What needs to be done — Pictures should be left out when the listing below is repeated word for word.

Data below —
Segment Open

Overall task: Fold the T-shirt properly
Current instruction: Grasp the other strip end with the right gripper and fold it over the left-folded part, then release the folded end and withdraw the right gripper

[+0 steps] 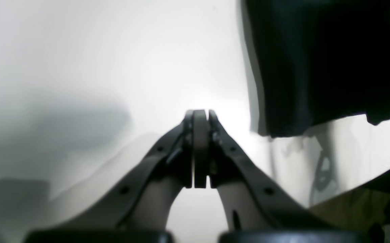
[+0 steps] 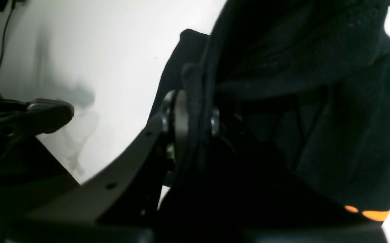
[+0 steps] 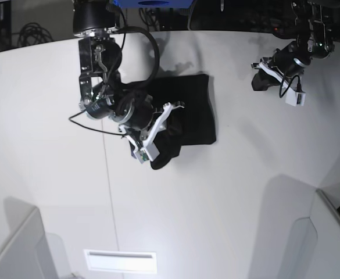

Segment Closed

Answer section —
Overall task: Fold the T-shirt properly
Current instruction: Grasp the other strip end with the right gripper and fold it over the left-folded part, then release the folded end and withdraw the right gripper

[+0 steps] 
[+0 steps] 
[+0 steps] 

The exercise requires nothing else.